This is ridiculous. We are asked every single day to curtail our rights for the benefit of other citizens. Constantly. Thats why its actually news when jerkoffs protest military funerals, or wish aids on gays etc.
Our rights are what government cannot take by force. Our society is what we compromise on to live together in harmony.
You keep insisting that there can be no objection to the mosque that does not amount to an objection to Islam itself.
So you have no way to account for the objections of these Muslims who call the mosque a fitna, the equivalent of building a Serbian church on the graves at Srebrenica.
Many Muslims in the US are refugees from places like Bosnia. They know very well that the #1 enemies of Muslim religious freedom are the Saudi-bred Wahhabists and Salafists who crush rival sects every chance they get. These are the people who, besides fostering al-Qaeda, stole or demolished "unclean" mosques in the Balkans under the guise of "reconstruction" and "international aid", while the tolerant West stood around and watched. And this is what they have done everywhere in the world where their reach extends, and what they intend to keep doing.
If you can't distinguish one Muslim from the next, then you are not helping them. Of course, you can say you have no interest in helping them, you're just defending the constitution, or the principle of religious freedom. Some Muslims might think it strange that they have to be roped to people like Rauf, and pay a lasting price for their own religious freedom.
Some Muslims might think it strange that they have to be roped to people like Rauf
Who exactly is roping them to Rauf? I'm certainly not. If those particular muslims want to build their own mosque, I say go ahead. I don't have any expectations that all 1,500,000,000 muslims hold identical beliefs on all subjects. They have every right to object to this particular mosque. I don't find the objections to have any merit. This isn't Serbia, this isn't Germany. We have a history of treating all religions equally here. I'm not in favor of changing that. I don't want to start a precedent of saying this mosque is okay here, but that one isn't okay there. This church is fine here, but those Jehovah Witnesses over there...no way. Let's have Mormans confined to Utah and object if they set up shop in a Jewish neighborhood.
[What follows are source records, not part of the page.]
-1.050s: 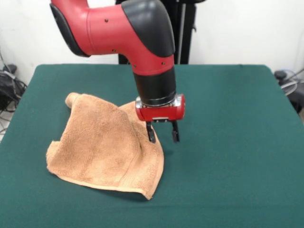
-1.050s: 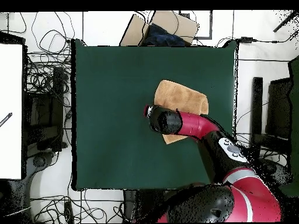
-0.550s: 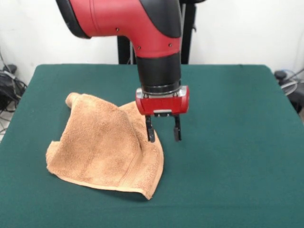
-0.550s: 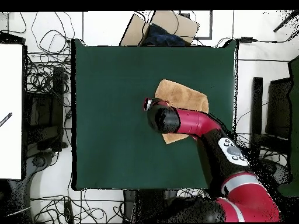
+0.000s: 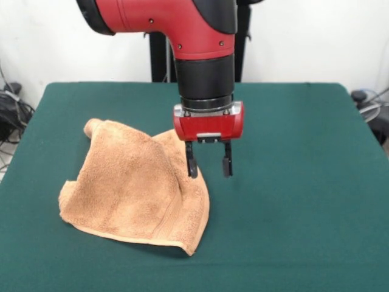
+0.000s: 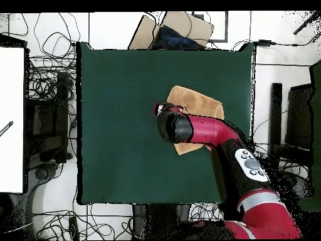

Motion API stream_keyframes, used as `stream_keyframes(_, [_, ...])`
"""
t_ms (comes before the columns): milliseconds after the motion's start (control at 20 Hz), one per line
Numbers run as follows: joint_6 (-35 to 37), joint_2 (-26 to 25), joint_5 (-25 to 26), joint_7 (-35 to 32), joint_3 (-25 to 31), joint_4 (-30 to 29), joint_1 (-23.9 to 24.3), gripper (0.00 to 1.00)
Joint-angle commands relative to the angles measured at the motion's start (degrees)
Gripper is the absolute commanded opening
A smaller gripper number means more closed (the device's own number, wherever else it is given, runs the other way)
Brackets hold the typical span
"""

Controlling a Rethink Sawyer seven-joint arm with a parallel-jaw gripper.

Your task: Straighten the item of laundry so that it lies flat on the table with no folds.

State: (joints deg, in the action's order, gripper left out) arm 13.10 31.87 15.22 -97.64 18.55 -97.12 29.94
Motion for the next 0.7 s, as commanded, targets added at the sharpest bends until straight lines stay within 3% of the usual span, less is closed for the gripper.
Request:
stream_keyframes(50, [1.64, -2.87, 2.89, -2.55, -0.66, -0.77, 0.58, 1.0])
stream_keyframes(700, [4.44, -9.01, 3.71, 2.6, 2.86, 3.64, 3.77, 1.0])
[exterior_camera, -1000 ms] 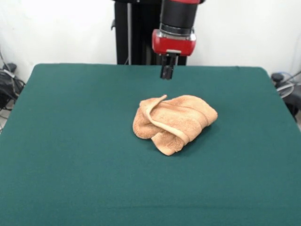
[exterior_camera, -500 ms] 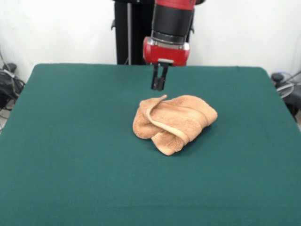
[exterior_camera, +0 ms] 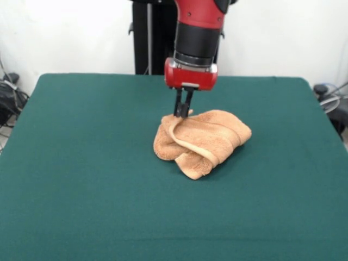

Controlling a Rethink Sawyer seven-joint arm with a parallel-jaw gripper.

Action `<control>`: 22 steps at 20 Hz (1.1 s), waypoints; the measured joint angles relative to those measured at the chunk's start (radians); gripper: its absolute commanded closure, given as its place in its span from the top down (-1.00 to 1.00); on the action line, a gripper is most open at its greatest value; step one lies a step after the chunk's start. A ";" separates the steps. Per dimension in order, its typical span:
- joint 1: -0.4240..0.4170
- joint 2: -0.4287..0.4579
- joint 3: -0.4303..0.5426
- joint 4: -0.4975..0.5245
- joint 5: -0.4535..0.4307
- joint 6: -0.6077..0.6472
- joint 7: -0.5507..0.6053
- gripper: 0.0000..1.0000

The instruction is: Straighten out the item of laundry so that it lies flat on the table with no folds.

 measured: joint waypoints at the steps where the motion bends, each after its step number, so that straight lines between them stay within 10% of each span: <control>1: 0.000 0.007 0.000 -0.002 0.000 0.000 0.000 -1.00; 6: 0.004 0.031 0.000 -0.003 0.000 0.000 0.000 -1.00; 7: 0.007 0.037 0.000 -0.004 0.000 0.000 0.000 1.00; 22: 0.025 0.040 -0.016 -0.017 0.000 0.000 0.000 1.00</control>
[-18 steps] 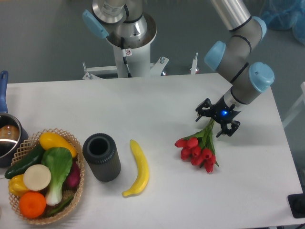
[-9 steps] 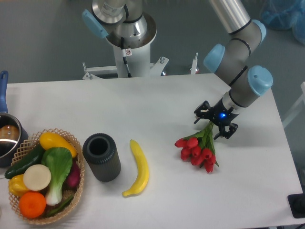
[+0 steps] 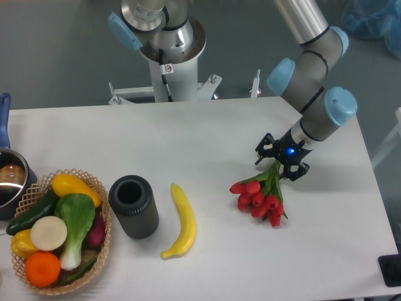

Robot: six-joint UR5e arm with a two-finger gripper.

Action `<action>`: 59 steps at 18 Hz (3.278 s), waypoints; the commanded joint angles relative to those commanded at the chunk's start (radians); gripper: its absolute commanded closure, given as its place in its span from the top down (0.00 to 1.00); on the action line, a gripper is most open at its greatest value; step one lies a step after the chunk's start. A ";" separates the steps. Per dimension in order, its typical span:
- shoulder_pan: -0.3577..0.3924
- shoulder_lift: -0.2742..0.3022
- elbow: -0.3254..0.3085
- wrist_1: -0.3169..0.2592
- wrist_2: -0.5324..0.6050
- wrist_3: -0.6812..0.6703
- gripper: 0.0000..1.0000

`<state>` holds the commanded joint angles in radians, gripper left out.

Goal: Pick up the flowers from the table
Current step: 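Lower the open gripper around the tulip stems just below the blooms, then close the gripper on the tulip stems, then lift the gripped tulip bunch up off the table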

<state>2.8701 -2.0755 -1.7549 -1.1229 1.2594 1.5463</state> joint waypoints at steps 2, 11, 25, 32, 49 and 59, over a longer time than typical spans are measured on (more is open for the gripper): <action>0.000 -0.002 0.000 0.000 -0.002 0.000 0.56; 0.008 0.008 0.000 -0.028 -0.002 -0.002 0.44; 0.009 0.043 -0.002 -0.043 -0.002 -0.017 0.34; 0.012 0.120 0.000 -0.061 -0.041 -0.029 0.34; 0.023 0.313 0.068 -0.046 -0.583 -0.295 0.34; -0.021 0.325 0.055 0.020 -0.842 -0.293 0.34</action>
<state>2.8487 -1.7502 -1.6997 -1.1029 0.4174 1.2533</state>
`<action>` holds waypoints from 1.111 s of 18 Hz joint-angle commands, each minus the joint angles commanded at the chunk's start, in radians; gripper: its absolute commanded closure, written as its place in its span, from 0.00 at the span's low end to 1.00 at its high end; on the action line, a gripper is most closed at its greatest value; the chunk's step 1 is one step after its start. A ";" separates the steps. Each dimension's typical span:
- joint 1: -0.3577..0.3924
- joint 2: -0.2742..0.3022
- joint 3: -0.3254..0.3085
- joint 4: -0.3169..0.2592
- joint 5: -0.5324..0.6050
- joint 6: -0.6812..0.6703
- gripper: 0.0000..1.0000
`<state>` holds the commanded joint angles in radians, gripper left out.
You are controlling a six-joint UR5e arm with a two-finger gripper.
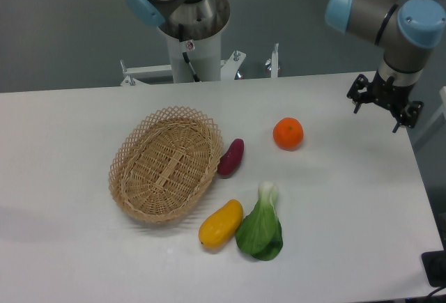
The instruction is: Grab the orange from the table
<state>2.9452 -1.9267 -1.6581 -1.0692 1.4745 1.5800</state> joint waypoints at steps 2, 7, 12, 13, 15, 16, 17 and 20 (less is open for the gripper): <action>0.006 0.014 -0.026 0.000 -0.039 -0.002 0.00; -0.001 0.029 -0.080 -0.002 -0.046 -0.002 0.00; -0.008 0.083 -0.186 0.003 -0.040 -0.003 0.00; -0.009 0.092 -0.204 0.005 -0.039 -0.005 0.00; -0.026 0.095 -0.216 0.005 -0.037 -0.006 0.00; -0.037 0.100 -0.227 0.005 -0.036 -0.006 0.00; -0.046 0.107 -0.245 0.008 -0.037 -0.014 0.00; -0.075 0.103 -0.252 0.006 -0.036 -0.046 0.00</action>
<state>2.8702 -1.8239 -1.9098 -1.0630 1.4389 1.5341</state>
What you say may be true, Glen. But so far, I haven't heard anyone make the claim that a mosque of different stripe would be welcome at that address, that it is only this particular group who is objected to. Everyone I have heard in opposition is opposed to any mosque at that address. If there are people out there saying we welcome a mosque, just not this one, they are making a different argument than the one I have heard so far in here and elsewhere. It's not a better argument, necessarily. Just a different one.
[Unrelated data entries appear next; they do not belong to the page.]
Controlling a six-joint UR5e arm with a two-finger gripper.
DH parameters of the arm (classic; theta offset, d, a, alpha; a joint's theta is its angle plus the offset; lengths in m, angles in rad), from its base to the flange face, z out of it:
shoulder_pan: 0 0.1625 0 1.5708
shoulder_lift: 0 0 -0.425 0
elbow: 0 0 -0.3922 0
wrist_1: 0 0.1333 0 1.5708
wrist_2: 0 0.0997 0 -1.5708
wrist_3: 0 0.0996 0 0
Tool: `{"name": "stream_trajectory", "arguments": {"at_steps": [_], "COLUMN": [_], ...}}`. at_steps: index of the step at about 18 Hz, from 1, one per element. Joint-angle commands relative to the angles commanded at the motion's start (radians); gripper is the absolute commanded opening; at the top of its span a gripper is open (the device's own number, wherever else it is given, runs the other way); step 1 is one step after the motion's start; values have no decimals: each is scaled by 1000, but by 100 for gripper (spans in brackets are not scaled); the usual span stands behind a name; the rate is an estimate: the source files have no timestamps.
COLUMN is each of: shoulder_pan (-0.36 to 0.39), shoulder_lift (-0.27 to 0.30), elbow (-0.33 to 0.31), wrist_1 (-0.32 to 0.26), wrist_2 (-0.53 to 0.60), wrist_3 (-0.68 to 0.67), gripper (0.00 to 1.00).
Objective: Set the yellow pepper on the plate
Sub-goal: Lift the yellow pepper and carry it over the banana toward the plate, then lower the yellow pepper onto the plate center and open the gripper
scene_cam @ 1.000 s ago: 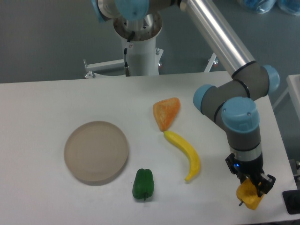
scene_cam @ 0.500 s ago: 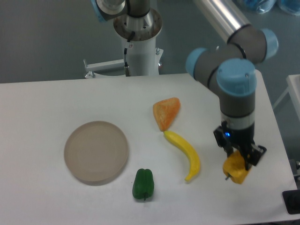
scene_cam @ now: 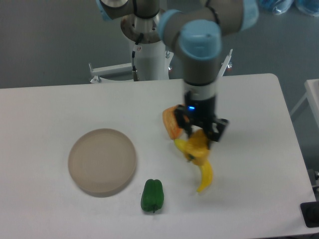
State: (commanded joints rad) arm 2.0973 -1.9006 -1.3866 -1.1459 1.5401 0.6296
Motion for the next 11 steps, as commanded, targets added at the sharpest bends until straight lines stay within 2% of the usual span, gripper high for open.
{"name": "stream_trajectory", "arguments": {"at_steps": [4, 8, 11], "shoulder_pan": [-80, -141, -152], "shoulder_lift": [-28, -69, -80], "elbow": [-23, -52, -124], "wrist_1": [24, 64, 138], "wrist_2": [-53, -83, -80], "wrist_3": [-264, -323, -323], "gripper": [40, 40, 40]}}
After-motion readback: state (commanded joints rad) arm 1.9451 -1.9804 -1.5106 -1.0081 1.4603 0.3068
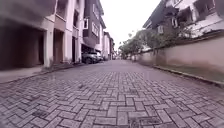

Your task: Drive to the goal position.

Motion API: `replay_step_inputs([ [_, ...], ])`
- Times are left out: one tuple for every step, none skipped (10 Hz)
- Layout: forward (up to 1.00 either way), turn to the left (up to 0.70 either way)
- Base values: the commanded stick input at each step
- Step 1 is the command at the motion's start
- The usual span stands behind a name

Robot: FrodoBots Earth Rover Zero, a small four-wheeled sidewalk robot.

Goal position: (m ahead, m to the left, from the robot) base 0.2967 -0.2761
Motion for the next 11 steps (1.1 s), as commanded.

Mark B., Isn't one of our basic social compromises that you worship your way and I worship mine and we don't interfere with each other's worshiping?
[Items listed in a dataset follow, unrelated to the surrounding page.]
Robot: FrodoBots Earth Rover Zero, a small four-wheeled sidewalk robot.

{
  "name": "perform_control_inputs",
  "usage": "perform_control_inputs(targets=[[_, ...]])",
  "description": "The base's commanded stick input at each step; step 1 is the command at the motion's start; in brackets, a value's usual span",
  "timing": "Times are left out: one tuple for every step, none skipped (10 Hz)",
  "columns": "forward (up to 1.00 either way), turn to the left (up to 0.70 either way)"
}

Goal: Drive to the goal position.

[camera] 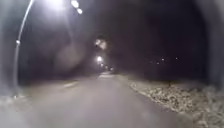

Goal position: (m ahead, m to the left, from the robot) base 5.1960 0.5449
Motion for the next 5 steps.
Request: perform_control_inputs(targets=[[1.0,0.0],[1.0,0.0],[1.0,0.0],[1.0,0.0],[1.0,0.0]])
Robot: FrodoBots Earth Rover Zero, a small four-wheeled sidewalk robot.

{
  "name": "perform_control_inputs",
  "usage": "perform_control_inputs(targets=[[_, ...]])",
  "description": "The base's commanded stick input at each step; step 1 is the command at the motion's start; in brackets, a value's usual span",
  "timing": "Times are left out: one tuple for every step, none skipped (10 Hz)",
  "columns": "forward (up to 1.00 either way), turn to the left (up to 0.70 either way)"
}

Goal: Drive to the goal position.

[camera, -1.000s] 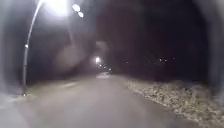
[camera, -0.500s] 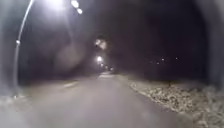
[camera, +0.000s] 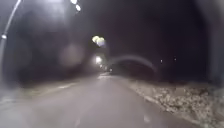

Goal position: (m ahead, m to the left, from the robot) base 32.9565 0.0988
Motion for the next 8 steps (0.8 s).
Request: perform_control_inputs(targets=[[1.0,0.0],[1.0,0.0],[1.0,0.0],[1.0,0.0],[1.0,0.0],[1.0,0.08],[1.0,0.2],[1.0,0.4]])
What rights do you curtail every day for the benefit of others?
Fine. To rebut Mark's comment about the history here of treating religions equally, how do you answer to the Christians in the conversation, many of whom regard a gravesite as sacred and defacing it as sacrilege. How should the gravesite of 3,000 murder victims be treated? Has that been satisfactorily squared with the equal treatment meme? Is some of the hurt and anger arising because of disatisfaction with the callous rough handling were getting under Obama's glorious presidency.It offends at a level that nobody wants to touch.
juliet,
How should the gravesite of 3,000 murder victims be treated
Like this
Fine. To rebut Mark's comment about the history here of treating religions equally, how do you answer to the Christians in the conversation, many of whom regard a gravesite as sacred and defacing it as sacrilege. How should the gravesite of 3,000 murder victims be treated? Has that been satisfactorily squared with the equal treatment meme? Is some of the hurt and anger arising because of disatisfaction with the callous rough handling were getting under Obama's glorious presidency.It offends at a level that nobody wants to touch.
"Mark B., Isn't one of our basic social compromises that you worship your way and I worship mine and we don't interfere with each other's worshiping?"
No. The Catholic Church dogma is such that when priests confess their sins after (say) molesting a child, they should be forgiven and the stain erased. Putting aside the legal implications (assuming they are dealt with by the book), a huge majority of Americans find that unconscionable and the Church is routinely (and rightly to my mind) lambasted, indeed ridiculed for it.
"What rights do you curtail every day for the benefit of others?"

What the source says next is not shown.